The full set of records must be set down verbatim.

*** PROVIDED RECORDS ***

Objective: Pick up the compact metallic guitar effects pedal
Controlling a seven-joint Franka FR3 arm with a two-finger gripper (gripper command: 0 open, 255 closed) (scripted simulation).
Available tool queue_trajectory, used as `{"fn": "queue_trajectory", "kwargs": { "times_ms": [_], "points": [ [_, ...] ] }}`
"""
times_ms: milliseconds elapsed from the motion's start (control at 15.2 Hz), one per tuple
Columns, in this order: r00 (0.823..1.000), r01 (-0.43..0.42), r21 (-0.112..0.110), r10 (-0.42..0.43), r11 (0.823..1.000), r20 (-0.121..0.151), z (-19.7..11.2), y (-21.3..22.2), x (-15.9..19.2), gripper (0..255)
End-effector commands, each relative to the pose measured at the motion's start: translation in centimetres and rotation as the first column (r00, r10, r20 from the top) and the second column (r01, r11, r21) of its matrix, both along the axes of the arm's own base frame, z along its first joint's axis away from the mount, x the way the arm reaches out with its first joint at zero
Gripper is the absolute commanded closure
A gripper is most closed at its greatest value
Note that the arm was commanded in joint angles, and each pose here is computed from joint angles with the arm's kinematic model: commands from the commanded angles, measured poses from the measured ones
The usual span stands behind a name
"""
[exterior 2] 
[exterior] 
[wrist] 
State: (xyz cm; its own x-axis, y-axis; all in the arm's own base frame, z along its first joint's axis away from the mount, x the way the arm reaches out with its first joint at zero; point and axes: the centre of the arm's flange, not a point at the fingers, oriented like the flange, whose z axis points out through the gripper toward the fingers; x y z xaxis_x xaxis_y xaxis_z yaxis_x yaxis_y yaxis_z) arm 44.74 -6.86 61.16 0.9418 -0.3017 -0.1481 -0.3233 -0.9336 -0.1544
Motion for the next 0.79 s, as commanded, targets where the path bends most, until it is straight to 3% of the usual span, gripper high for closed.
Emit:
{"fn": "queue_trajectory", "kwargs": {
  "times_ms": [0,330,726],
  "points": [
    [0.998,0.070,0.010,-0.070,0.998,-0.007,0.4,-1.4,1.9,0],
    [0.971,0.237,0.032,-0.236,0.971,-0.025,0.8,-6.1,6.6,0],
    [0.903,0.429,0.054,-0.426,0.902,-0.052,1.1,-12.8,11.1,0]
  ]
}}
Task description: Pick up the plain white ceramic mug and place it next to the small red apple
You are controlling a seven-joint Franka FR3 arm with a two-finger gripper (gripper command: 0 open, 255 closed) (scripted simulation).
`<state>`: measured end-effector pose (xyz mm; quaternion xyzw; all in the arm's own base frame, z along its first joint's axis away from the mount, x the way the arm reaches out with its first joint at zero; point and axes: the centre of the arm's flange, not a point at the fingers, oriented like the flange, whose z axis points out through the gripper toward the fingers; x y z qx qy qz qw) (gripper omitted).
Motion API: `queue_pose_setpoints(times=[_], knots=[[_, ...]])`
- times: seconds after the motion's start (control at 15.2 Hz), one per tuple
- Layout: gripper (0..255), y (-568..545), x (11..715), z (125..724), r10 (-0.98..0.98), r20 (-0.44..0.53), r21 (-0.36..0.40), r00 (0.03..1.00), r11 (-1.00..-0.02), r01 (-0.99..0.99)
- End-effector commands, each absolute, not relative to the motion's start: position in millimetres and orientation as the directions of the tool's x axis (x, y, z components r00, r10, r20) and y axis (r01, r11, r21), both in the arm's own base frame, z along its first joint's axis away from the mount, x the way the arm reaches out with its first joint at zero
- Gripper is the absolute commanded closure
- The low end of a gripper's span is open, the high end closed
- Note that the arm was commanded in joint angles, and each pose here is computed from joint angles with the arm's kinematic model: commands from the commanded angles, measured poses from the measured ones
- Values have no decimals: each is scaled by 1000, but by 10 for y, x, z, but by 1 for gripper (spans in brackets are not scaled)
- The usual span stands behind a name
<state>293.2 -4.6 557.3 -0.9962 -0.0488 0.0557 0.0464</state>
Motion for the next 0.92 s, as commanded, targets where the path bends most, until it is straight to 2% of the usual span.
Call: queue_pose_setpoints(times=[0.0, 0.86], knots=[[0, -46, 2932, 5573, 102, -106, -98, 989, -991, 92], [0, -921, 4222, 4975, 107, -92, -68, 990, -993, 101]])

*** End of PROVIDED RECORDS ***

**THE ANSWER**
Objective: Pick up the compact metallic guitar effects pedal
Controlling a seven-joint Franka FR3 arm with a two-finger gripper (gripper command: 0 open, 255 closed) (scripted simulation).
Available tool queue_trajectory, used as `{"fn": "queue_trajectory", "kwargs": { "times_ms": [_], "points": [ [_, ...] ] }}`
"""
times_ms: milliseconds elapsed from the motion's start (control at 15.2 Hz), one per tuple
Columns, in this order: r00 (0.823..1.000), r01 (-0.43..0.42), r21 (-0.112..0.110), r10 (-0.42..0.43), r11 (0.823..1.000), r20 (-0.121..0.151), z (-19.7..11.2), y (-21.3..22.2), x (-15.9..19.2), gripper (0..255)
End-effector commands, each relative to the pose measured at the motion's start: translation in centimetres and rotation as the first column (r00, r10, r20 from the top) and the second column (r01, r11, r21) of its matrix, both along the axes of the arm's own base frame, z along its first joint's axis away from the mount, x the way the arm reaches out with its first joint at zero
Gripper is the absolute commanded closure
A gripper is most closed at its greatest value
Note that the arm was commanded in joint angles, and each pose here is computed from joint angles with the arm's kinematic model: commands from the commanded angles, measured poses from the measured ones
The usual span stands behind a name
"""
[exterior 2] 
[exterior] 
[wrist] 
State: (xyz cm; its own x-axis, y-axis; all in the arm's own base frame, z along its first joint's axis away from the mount, x the way the arm reaches out with its first joint at zero; point and axes: the centre of the arm's flange, not a point at the fingers, oriented like the flange, whose z axis points out through the gripper toward the fingers; x y z xaxis_x xaxis_y xaxis_z yaxis_x yaxis_y yaxis_z) arm 44.74 -6.86 61.16 0.9418 -0.3017 -0.1481 -0.3233 -0.9336 -0.1544
Motion for the next 0.79 s, as commanded, targets where the path bends most, until it is straight to 3% of the usual span, gripper high for closed.
Emit:
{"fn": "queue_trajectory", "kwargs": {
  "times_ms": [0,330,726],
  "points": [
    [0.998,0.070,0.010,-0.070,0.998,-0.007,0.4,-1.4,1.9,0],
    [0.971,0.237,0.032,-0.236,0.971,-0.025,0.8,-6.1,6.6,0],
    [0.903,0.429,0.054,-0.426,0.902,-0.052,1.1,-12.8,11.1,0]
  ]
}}
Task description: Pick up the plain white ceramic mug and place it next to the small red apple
You are controlling a seven-joint Franka FR3 arm with a two-finger gripper (gripper command: 0 open, 255 closed) (scripted simulation).
`<state>`: measured end-effector pose (xyz mm; quaternion xyzw; all in the arm's own base frame, z along its first joint's axis away from the mount, x the way the arm reaches out with its first joint at zero; point and axes: the centre of the arm's flange, not a point at the fingers, oriented like the flange, whose z axis points out through the gripper toward the fingers; x y z qx qy qz qw) (gripper omitted).
Motion API: `queue_pose_setpoints(times=[_], knots=[[_, ...]])`
- times: seconds after the motion's start (control at 15.2 Hz), one per tuple
- Layout: gripper (0..255), y (-568..545), x (11..715), z (125..724), r10 (-0.98..0.98), r20 (-0.44..0.53), r21 (-0.36..0.40), r00 (0.03..1.00), r11 (-1.00..-0.02), r01 (-0.99..0.99)
- End-effector commands, each absolute, not relative to the motion's start: position in millimetres and orientation as the directions of the tool's x axis (x, y, z components r00, r10, r20) and y axis (r01, r11, r21), both in the arm's own base frame, z along its first joint's axis away from the mount, x the way the arm reaches out with its first joint at zero
- Gripper is the absolute commanded closure
- The low end of a gripper's span is open, the high end closed
- Note that the arm was commanded in joint angles, and each pose here is computed from joint angles with the arm's kinematic model: commands from the commanded angles, measured poses from the measured ones
- Values have no decimals: each is scaled by 1000, but by 10 for y, x, z, but by 1 for gripper (spans in brackets are not scaled)
- The usual span stands behind a name
<state>293.2 -4.6 557.3 -0.9962 -0.0488 0.0557 0.0464</state>
Motion for the next 0.92 s, as commanded, targets where the path bends most, until it is straight to 2% of the usual span.
Call: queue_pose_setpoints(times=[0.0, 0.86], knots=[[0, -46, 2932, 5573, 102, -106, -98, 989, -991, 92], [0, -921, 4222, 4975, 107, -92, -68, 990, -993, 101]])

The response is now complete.